Sul piano istituzionale, la sentenza stabilisce tre elementi chiave. Primo, il divieto al terzo mandato per presidenti eletti direttamente è un principio generale dell’ordinamento e vincola anche le autonomie speciali. Secondo, le leggi regionali o provinciali che provano a derogare questo limite possono essere annullate se contrastano con tale principio. Terzo, la decisione apre un passaggio verso la necessità di una norma nazionale che fissi criteri comuni, come indicato da diversi esponenti politici.

Il contesto nazionale non è nuovo a questo dibattito. Già con la sentenza n. 64 del 9 aprile 2025 la Corte aveva stabilito che il divieto al terzo mandato valeva anche per le Regioni a statuto ordinario, affermando che si tratta di una forma di tutela della democrazia, cioè «anti plebiscitaria». La decisione del 6 novembre 2025 è dunque un’estensione ai casi con autonomia speciale. Tale evoluzione rende più chiaro che non è l’autonomia a rendere diverso il rapporto dei mandati, ma il principio dell’elezione diretta e del ricambio nella carica.

In Friuli Venezia Giulia, il tema interessa in modo particolare per via del profilo politico del presidente Fedriga e della coalizione che guida la Regione. Fedriga ha interpretato la decisione come «una conferma di quanto stavo dicendo», cioè che serva una norma nazionale chiara e un accordo politico. In Consiglio regionale, il capogruppo della Lega Calligaris sostiene in modo più esteso il principio della libertà di scelta degli elettori. Le forze dell’opposizione, più intransigenti sulle regole democratiche, hanno invece accolto con favore la sentenza come passaggio necessario per evitare la concentrazione del potere.

Restano alcuni punti aperti. Il primo riguarda il perimetro dell’applicazione: la sentenza si riferisce ai presidenti eletti direttamente, ma non estende ancora il vincolo a tutti gli organismi regionali e locali.
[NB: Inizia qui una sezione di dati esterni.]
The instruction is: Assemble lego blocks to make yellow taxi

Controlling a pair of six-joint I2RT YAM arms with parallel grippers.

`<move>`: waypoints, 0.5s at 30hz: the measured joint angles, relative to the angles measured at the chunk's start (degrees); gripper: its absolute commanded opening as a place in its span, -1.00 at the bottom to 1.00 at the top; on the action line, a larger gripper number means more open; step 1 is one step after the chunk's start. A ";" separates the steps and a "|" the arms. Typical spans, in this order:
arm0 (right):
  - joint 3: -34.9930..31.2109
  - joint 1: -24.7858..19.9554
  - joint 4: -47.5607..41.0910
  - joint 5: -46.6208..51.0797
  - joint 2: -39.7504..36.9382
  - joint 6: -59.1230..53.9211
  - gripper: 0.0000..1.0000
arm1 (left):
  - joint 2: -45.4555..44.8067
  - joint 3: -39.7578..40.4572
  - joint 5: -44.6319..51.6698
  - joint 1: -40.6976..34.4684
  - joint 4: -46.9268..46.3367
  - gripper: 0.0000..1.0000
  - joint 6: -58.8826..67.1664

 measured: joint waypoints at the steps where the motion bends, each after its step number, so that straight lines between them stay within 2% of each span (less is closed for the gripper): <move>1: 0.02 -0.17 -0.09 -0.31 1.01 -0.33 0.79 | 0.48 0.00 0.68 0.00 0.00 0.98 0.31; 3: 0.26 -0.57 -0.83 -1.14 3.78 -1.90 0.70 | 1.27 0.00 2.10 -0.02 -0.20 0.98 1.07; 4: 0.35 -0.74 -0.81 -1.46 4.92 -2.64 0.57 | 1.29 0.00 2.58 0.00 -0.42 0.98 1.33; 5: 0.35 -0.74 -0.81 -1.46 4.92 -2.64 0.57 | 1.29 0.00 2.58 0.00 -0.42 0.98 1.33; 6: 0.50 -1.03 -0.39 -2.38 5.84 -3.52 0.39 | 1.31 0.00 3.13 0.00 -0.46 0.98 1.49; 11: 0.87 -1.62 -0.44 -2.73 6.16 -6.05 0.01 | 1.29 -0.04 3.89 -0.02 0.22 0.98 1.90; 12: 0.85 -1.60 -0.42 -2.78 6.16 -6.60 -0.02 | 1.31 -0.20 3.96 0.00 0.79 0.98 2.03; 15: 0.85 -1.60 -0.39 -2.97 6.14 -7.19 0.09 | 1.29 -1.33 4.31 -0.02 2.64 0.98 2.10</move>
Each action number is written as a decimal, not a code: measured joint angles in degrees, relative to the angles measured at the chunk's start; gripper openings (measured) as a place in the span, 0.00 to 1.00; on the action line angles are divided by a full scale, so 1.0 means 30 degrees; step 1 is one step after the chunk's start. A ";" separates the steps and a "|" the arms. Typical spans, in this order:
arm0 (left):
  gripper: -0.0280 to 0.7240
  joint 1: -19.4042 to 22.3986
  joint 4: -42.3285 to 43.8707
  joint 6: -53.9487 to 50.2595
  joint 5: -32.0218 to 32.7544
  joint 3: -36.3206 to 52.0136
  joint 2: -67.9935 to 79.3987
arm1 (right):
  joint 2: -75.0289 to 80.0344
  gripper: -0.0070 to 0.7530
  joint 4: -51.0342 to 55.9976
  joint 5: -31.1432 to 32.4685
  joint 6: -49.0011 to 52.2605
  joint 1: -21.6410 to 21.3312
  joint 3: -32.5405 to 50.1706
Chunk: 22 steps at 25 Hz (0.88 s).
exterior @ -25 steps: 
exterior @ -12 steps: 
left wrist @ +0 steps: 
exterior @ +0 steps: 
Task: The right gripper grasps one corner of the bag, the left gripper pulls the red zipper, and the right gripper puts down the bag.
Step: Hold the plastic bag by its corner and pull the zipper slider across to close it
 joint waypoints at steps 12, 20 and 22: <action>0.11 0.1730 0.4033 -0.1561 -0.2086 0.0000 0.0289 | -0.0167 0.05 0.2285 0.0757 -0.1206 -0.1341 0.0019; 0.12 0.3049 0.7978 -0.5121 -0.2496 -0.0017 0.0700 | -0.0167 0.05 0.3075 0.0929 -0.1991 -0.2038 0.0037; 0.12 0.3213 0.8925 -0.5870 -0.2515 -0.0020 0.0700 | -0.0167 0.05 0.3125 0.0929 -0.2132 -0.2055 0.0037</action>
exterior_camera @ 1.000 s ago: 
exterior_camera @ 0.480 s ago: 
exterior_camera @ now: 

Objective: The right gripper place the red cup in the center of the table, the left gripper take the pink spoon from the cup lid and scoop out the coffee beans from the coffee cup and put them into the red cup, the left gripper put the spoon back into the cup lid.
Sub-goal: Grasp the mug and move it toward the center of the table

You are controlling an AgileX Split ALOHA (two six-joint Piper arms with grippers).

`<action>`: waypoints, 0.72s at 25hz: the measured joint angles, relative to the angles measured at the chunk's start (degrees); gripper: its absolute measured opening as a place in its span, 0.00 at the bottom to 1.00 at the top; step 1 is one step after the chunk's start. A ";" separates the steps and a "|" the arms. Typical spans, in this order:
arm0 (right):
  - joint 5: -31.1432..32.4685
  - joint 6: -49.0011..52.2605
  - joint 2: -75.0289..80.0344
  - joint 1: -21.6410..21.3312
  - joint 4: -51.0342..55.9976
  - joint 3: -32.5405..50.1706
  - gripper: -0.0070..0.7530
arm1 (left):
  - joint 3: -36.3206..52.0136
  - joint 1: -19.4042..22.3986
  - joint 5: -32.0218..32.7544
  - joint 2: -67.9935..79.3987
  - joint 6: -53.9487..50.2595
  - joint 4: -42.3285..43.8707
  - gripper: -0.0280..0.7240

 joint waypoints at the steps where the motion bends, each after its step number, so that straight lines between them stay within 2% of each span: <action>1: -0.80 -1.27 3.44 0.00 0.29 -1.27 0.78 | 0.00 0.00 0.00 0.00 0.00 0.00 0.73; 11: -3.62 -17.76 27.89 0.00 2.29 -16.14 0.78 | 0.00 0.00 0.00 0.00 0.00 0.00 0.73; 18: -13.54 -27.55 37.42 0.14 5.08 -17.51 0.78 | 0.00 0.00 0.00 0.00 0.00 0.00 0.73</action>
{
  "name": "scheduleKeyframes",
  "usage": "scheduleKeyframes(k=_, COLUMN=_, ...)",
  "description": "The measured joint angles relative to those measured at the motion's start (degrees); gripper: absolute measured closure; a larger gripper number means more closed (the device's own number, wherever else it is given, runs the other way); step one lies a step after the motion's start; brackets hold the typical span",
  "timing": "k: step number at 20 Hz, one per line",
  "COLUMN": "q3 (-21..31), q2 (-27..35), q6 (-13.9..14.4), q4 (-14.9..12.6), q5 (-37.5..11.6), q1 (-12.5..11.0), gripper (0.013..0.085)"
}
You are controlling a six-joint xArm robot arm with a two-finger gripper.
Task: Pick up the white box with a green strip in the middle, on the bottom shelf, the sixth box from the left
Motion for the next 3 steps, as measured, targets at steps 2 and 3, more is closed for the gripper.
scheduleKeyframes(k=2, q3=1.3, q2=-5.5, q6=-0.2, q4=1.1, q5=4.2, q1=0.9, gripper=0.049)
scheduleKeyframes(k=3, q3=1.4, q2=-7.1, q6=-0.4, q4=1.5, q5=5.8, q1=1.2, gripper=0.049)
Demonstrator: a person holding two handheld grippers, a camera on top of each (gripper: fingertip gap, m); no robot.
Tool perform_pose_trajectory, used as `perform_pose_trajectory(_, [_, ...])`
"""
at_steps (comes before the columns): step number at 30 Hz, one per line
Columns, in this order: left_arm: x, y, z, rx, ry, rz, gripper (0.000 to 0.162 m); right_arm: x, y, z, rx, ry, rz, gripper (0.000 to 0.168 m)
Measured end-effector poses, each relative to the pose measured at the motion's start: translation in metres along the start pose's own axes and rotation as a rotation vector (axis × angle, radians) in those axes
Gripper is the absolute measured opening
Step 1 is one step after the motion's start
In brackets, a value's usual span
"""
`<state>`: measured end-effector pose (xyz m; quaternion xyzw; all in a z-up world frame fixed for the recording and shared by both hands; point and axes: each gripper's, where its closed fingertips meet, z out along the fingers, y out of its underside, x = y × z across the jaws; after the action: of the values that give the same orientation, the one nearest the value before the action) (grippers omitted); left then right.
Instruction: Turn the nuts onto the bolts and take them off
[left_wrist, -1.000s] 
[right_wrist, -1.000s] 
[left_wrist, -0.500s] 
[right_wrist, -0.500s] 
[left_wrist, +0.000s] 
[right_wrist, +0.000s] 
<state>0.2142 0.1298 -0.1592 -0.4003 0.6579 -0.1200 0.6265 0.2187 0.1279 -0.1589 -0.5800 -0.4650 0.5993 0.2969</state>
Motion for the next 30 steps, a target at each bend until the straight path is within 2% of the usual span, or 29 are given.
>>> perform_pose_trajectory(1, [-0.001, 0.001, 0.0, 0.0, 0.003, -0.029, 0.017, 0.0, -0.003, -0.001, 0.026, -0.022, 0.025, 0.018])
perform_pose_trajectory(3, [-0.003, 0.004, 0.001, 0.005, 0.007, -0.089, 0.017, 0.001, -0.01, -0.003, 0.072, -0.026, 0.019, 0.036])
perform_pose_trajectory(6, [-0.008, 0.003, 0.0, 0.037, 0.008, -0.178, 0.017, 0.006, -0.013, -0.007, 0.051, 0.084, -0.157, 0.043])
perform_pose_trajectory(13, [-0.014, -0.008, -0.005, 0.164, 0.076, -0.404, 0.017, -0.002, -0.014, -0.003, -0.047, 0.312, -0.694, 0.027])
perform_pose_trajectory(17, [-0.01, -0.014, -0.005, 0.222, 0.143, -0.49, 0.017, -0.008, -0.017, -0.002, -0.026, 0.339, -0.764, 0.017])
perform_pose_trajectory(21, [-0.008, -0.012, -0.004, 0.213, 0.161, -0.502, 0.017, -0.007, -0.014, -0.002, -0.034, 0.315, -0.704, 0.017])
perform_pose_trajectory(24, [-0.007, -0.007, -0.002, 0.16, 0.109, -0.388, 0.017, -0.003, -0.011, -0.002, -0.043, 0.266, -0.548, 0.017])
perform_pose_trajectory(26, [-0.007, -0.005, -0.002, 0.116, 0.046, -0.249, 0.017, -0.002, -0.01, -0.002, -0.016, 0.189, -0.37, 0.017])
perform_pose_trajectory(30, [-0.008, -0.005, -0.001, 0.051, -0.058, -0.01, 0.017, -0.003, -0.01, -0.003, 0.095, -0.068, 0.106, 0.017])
Il secondo è la via politica: finché non arriva una legge nazionale che disciplini il tema, resta un ambito di incertezza sulle modifiche possibili degli statuti regionali o provinciali. Il terzo, infine, riguarda l’impatto sui programmi di governo: in alcune Regioni la prospettiva di un terzo mandato era parte della strategia politica e amministrativa, per cui va valutato quanto la sentenza possa modificare le alleanze, le candidature e la logica del consenso.

La decisione della Corte potrà avere effetti concreti sul panorama politico italiano. Innanzitutto, segna un punto di svolta per il modello di governabilità nel quale la durata della carica viene riequilibrata con il principio del ricambio. In secondo luogo, impone alle forze politiche e agli attori istituzionali un ripensamento delle candidature e delle alleanze in vista delle prossime tornate elettorali regionali. In terzo luogo, per la cittadinanza, significa che la fiducia attribuita a un presidente può contare fino a un certo numero di mandati consecutivi, dopo di che entra in gioco il principio costituzionale.

In conclusione, la pronuncia del 6 novembre 2025 della Corte costituzionale rappresenta un passo significativo verso la definizione dei limiti della carica elettiva per i governatori. Il tema non riguarda solo un singolo territorio o una singola legislatura, ma tocca la natura del rapporto tra eletti ed elettori, tra mandati e mandato, tra continuità e cambiamento. Le forze politiche locali e nazionali sono ora chiamate a confrontarsi non solo con la sentenza, ma con le sue implicazioni civiche: quale modello di rappresentanza e quale ricambio si vuole per le istituzioni regionali italiane?